TASK ITEM
Every record must be transcribed in its entirety, apart from the images, which are to be omitted.

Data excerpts
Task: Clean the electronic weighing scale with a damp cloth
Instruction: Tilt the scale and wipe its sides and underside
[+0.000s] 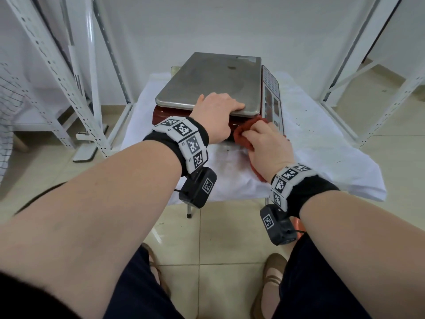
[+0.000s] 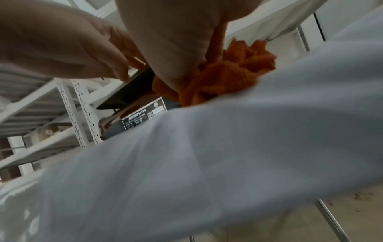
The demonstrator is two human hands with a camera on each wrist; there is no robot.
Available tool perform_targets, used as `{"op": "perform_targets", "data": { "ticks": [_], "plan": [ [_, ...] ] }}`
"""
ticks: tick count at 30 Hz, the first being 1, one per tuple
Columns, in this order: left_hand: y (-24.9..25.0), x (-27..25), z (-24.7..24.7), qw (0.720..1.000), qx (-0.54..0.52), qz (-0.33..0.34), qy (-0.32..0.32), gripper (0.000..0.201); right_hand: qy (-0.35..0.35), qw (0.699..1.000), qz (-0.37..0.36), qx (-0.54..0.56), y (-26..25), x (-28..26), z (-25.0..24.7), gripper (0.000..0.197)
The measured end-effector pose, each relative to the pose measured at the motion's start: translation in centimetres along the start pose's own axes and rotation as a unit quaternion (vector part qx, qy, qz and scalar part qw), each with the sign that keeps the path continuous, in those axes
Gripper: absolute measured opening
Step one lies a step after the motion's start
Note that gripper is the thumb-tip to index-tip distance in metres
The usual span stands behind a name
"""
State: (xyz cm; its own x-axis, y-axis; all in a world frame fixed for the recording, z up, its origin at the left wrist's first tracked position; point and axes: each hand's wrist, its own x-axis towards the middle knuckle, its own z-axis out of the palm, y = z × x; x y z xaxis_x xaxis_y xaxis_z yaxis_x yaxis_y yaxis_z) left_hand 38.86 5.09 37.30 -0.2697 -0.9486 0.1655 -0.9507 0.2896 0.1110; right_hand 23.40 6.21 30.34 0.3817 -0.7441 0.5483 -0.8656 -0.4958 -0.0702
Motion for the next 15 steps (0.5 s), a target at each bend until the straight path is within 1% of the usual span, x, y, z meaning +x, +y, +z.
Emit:
{"op": "perform_targets", "data": {
  "ticks": [2, 3, 5, 7, 9, 11, 13, 15],
  "plan": [
    [0.0, 0.0, 0.1, 1.0, -0.005, 0.0, 0.002, 0.064, 0.044, 0.999, -0.012, 0.003, -0.1, 0.7, -0.8, 0.013],
    [0.0, 0.1, 0.2, 1.0, -0.009, 0.002, 0.003, 0.064, 0.047, 0.999, -0.021, -0.002, -0.1, 0.9, -1.0, 0.014],
    [-0.2, 0.3, 0.3, 1.0, -0.014, 0.004, 0.008, 0.064, 0.01, 0.999, -0.042, -0.021, 0.1, 0.9, -0.6, 0.016],
    [-0.2, 0.3, 0.4, 1.0, -0.016, 0.003, 0.007, 0.065, -0.056, 0.995, -0.062, -0.058, -0.1, 0.5, -0.1, 0.015],
    [-0.1, 0.2, 0.3, 1.0, -0.018, 0.0, 0.003, 0.066, -0.13, 0.986, -0.049, -0.092, -0.6, 0.0, 0.1, 0.015],
    [0.0, 0.1, 0.1, 1.0, -0.017, -0.002, 0.0, 0.065, -0.183, 0.976, -0.036, -0.113, -0.9, 0.0, 0.0, 0.025],
    [0.1, 0.1, 0.0, 1.0, -0.017, -0.003, -0.002, 0.063, -0.193, 0.972, -0.045, -0.127, -1.2, 0.4, -0.4, 0.028],
    [0.2, 0.2, 0.0, 1.0, -0.02, -0.005, -0.002, 0.061, -0.167, 0.975, -0.072, -0.13, -1.5, 0.9, -0.5, 0.029]
  ]
}}
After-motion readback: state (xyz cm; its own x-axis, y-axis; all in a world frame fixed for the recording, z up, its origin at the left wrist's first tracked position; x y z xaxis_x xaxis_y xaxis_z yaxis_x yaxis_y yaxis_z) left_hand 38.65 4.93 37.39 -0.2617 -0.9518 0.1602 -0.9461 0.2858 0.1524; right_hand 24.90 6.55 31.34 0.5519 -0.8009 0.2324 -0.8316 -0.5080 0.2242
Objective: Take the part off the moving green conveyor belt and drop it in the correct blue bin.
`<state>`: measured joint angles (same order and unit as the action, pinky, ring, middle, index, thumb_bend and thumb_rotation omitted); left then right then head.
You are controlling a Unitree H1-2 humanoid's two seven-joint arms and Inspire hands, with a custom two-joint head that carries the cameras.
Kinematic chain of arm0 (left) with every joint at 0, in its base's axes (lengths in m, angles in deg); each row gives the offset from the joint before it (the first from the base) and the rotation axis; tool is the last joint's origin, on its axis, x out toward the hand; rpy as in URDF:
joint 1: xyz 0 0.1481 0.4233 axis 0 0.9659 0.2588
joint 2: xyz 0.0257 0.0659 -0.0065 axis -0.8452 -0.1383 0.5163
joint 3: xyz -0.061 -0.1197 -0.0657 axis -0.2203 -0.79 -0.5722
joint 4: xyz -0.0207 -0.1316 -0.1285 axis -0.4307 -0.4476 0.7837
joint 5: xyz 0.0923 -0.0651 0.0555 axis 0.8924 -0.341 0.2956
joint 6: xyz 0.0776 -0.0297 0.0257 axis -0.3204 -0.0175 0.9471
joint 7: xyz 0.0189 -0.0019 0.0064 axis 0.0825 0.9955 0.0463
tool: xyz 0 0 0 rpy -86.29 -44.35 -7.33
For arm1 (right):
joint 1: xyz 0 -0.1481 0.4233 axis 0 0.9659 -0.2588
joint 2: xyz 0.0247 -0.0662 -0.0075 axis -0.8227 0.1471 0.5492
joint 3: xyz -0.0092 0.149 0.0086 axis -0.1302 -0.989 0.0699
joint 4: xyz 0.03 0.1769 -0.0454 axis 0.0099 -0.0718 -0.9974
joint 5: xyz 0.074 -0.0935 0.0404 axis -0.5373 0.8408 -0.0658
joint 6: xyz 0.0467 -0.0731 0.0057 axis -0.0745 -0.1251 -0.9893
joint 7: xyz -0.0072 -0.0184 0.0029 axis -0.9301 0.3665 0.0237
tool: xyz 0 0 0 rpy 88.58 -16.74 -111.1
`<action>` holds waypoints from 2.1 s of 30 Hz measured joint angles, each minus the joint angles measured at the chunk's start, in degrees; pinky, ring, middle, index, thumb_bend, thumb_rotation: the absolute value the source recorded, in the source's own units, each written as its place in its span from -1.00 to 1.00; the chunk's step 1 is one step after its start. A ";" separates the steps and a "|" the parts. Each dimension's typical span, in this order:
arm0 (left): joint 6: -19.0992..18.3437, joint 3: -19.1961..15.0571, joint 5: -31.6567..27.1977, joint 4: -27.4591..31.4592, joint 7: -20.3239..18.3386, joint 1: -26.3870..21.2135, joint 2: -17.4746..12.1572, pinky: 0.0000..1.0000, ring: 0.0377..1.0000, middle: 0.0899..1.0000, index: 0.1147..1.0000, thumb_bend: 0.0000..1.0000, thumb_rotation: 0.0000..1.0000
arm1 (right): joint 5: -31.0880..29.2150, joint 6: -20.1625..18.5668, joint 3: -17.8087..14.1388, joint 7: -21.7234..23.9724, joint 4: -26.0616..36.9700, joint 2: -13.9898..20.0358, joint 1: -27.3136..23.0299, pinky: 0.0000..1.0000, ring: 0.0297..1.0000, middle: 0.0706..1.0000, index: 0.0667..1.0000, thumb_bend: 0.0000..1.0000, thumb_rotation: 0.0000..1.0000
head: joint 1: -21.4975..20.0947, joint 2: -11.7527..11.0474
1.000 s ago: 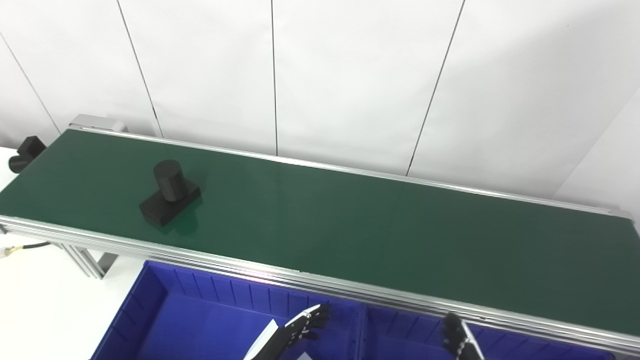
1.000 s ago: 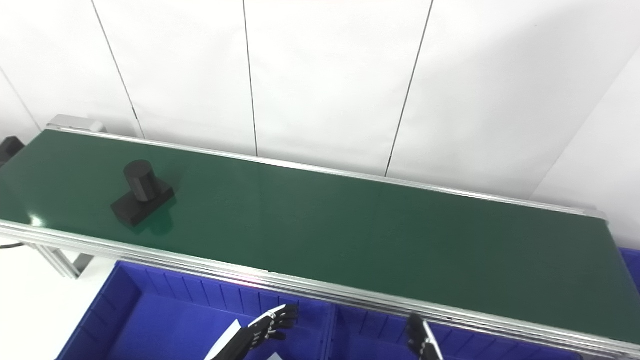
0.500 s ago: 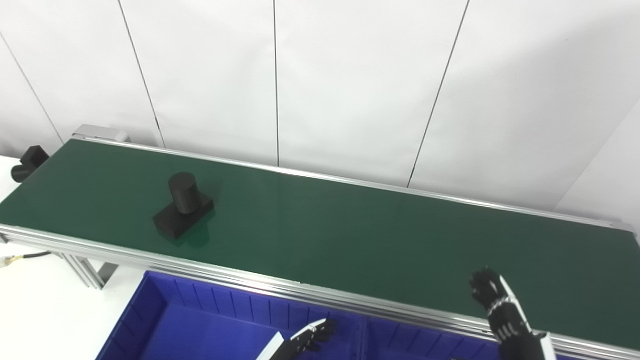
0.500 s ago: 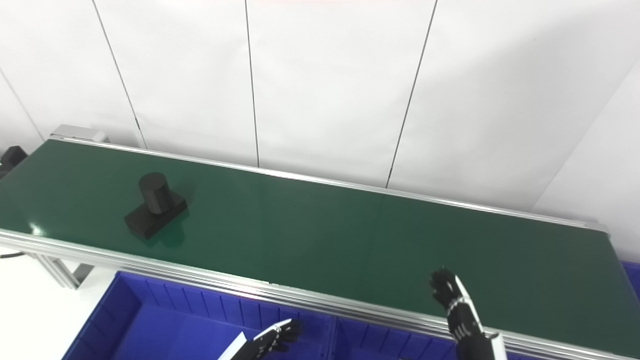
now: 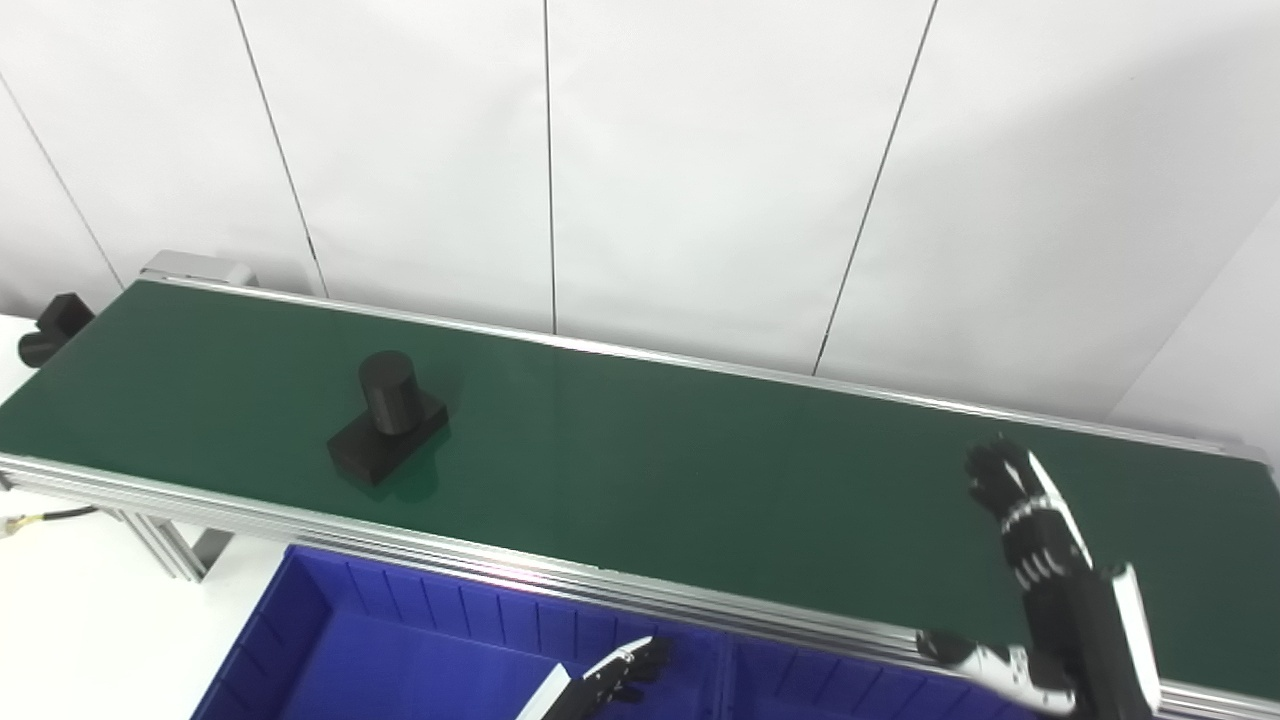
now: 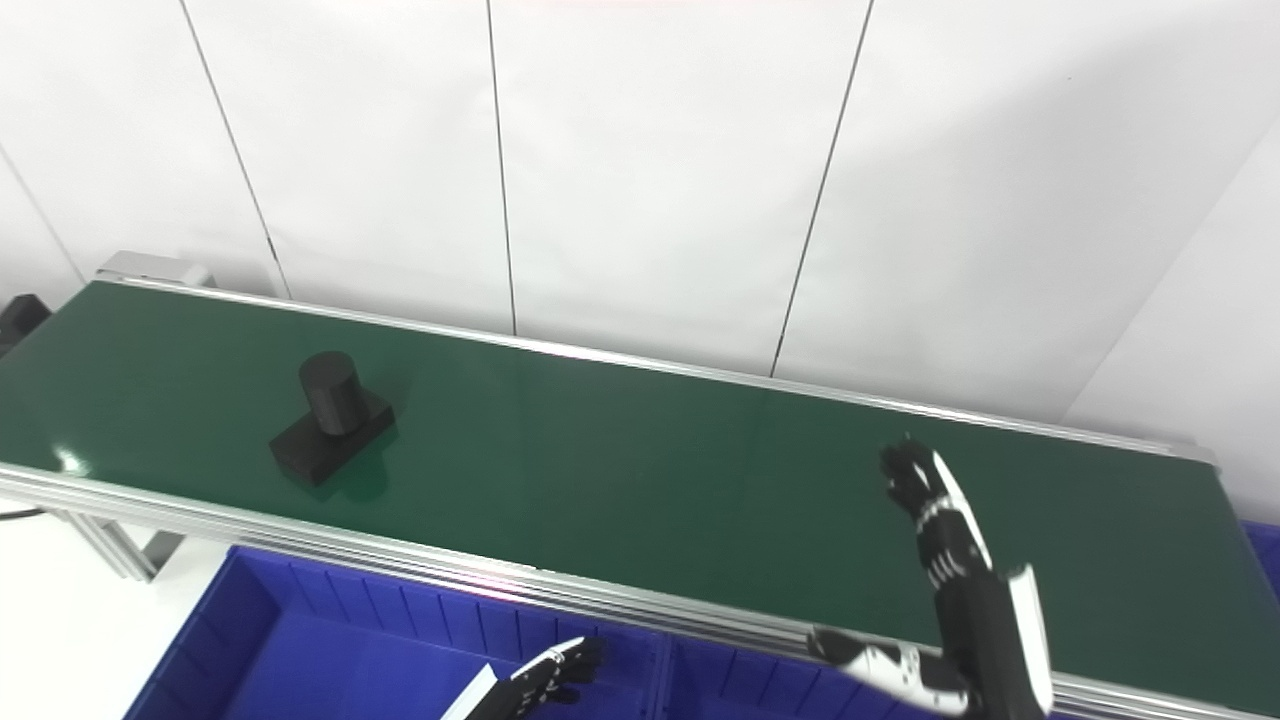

EXERCISE SOLUTION
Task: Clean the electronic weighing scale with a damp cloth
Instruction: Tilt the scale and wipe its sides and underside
[+0.000s] 
[+0.000s] 
The demonstrator is two human hands with a camera on each wrist; there is no robot.
Available tool perform_targets, used as `{"op": "perform_targets", "data": { "ticks": [_], "plan": [ [_, ...] ] }}`
"""
ticks: tick count at 30 Hz, the first being 1, one per tuple
Columns, in this order: left_hand: y (-24.9..25.0), x (-27..25), z (-24.7..24.7), qw (0.720..1.000), qx (-0.54..0.52), qz (-0.33..0.34), qy (-0.32..0.32), gripper (0.000..0.201); right_hand: qy (-0.35..0.35), qw (0.699..1.000), qz (-0.37..0.36), qx (-0.54..0.56), y (-26..25), x (-28..26), z (-25.0..24.7), gripper (0.000..0.197)
The measured end-effector pose, each relative to the pose measured at the motion's start: translation in centimetres along the start pose's own axes and rotation as a unit quaternion (vector part qx, qy, qz and scalar part qw), each with the sign that keeps the path continuous, in those axes
Gripper: absolute measured opening
Step one lies a step after the motion's start
Note that gripper is the thumb-tip to index-tip distance in metres
The usual span stands behind a name
"""
State: (xyz cm; its own x-axis, y-axis; all in a world frame fixed for the recording, z up, its origin at the left wrist's first tracked position; point and axes: each hand's wrist, its own x-axis towards the middle knuckle, its own z-axis out of the palm, y = z × x; x y z xaxis_x xaxis_y xaxis_z yaxis_x yaxis_y yaxis_z) left_hand 38.86 5.09 37.30 -0.2697 -0.9486 0.1655 -0.9507 0.2896 0.1110; right_hand 23.40 6.21 30.34 0.3817 -0.7441 0.5483 -0.8656 -0.4958 -0.0702
Motion for the next 15 steps (0.5 s), a target at each bend until the straight path is within 1% of the usual span, x, y, z meaning +x, +y, +z.
Emit:
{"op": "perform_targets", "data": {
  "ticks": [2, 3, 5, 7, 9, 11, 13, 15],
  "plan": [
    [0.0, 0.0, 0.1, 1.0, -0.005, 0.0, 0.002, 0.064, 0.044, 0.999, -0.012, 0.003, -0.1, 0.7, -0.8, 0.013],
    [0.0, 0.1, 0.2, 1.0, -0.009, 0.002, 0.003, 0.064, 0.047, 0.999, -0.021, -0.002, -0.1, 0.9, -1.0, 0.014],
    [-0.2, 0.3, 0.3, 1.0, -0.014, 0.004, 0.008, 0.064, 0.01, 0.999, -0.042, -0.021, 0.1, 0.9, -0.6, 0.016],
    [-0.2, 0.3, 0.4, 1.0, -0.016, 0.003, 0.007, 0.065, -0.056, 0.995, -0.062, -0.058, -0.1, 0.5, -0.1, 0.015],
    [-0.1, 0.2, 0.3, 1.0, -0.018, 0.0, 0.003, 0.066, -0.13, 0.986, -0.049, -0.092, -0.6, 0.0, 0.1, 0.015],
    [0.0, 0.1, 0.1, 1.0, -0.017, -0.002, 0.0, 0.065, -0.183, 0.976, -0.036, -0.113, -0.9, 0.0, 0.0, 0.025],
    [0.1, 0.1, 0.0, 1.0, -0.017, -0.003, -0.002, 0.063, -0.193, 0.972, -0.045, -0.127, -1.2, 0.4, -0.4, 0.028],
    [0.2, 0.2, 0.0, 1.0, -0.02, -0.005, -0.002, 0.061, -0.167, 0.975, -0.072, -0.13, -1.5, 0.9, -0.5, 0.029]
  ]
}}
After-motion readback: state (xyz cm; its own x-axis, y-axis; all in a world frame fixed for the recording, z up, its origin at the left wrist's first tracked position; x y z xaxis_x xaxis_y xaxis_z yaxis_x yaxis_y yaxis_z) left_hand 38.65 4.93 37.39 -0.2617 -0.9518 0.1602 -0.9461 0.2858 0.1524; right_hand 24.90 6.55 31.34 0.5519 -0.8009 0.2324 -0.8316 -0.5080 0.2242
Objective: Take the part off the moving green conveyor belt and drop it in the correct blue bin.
`<state>`: measured joint angles (same order and unit as the action, pinky, ring, middle, index, thumb_bend and thumb_rotation omitted); left then right then head.
You are controlling a Unitree H1-2 humanoid's two seven-joint arms and Inspire hands, with a custom two-joint head that carries the cameras.
Kinematic chain of arm0 (left) with every joint at 0, in its base's axes (lengths in m, angles in deg); each row gives the offset from the joint before it (the first from the base) and the rotation axis; tool is the last joint's origin, on its axis, x out toward the hand; rpy as in URDF:
joint 1: xyz 0 0.1481 0.4233 axis 0 0.9659 0.2588
joint 2: xyz 0.0257 0.0659 -0.0065 axis -0.8452 -0.1383 0.5163
joint 3: xyz -0.061 -0.1197 -0.0657 axis -0.2203 -0.79 -0.5722
joint 4: xyz -0.0207 -0.1316 -0.1285 axis -0.4307 -0.4476 0.7837
joint 5: xyz 0.0923 -0.0651 0.0555 axis 0.8924 -0.341 0.2956
joint 6: xyz 0.0776 -0.0297 0.0257 axis -0.3204 -0.0175 0.9471
joint 7: xyz 0.0189 -0.0019 0.0064 axis 0.0825 0.9955 0.0463
tool: xyz 0 0 0 rpy -86.29 -44.35 -7.33
For arm1 (right):
joint 1: xyz 0 -0.1481 0.4233 axis 0 0.9659 -0.2588
joint 2: xyz 0.0247 -0.0662 -0.0075 axis -0.8227 0.1471 0.5492
joint 3: xyz -0.0092 0.149 0.0086 axis -0.1302 -0.989 0.0699
joint 4: xyz 0.03 0.1769 -0.0454 axis 0.0099 -0.0718 -0.9974
joint 5: xyz 0.074 -0.0935 0.0404 axis -0.5373 0.8408 -0.0658
joint 6: xyz 0.0467 -0.0731 0.0057 axis -0.0745 -0.1251 -0.9893
joint 7: xyz -0.0072 -0.0184 0.0029 axis -0.9301 0.3665 0.0237
tool: xyz 0 0 0 rpy 88.58 -16.74 -111.1
`<action>` holds waypoints from 2.1 s of 30 Hz measured joint angles, each minus the joint angles measured at the chunk's start, in degrees; pinky, ring, middle, index, thumb_bend, thumb_rotation: the absolute value the source recorded, in the source's own units, each written as its place in its span from -1.00 to 1.00; the chunk's step 1 is one step after its start. A ";" separates the steps and a "|" the parts. Each dimension's typical span, in this order:
arm0 (left): joint 6: -19.0992..18.3437, joint 3: -19.1961..15.0571, joint 5: -31.6567..27.1977, joint 4: -27.4591..31.4592, joint 7: -20.3239..18.3386, joint 1: -26.3870..21.2135, joint 2: -17.4746..12.1572, pinky: 0.0000..1.0000, ring: 0.0377..1.0000, middle: 0.0899..1.0000, index: 0.1147..1.0000, thumb_bend: 0.0000..1.0000, thumb_rotation: 0.0000..1.0000
arm1 (right): joint 5: -31.0880..29.2150, joint 6: -20.1625..18.5668, joint 3: -17.8087..14.1388, joint 7: -21.7234..23.9724, joint 4: -26.0616..36.9700, joint 2: -13.9898..20.0358, joint 1: -27.3136..23.0299, pinky: 0.0000..1.0000, ring: 0.0297..1.0000, middle: 0.0706..1.0000, index: 0.0667..1.0000, thumb_bend: 0.0000..1.0000, thumb_rotation: 0.0000..1.0000
head: joint 1: -21.4975..20.0947, joint 2: -11.7527..11.0474
1.000 s ago: 
1.000 s ago: 
0.500 s ago: 
0.500 s ago: 
now: 
now: 

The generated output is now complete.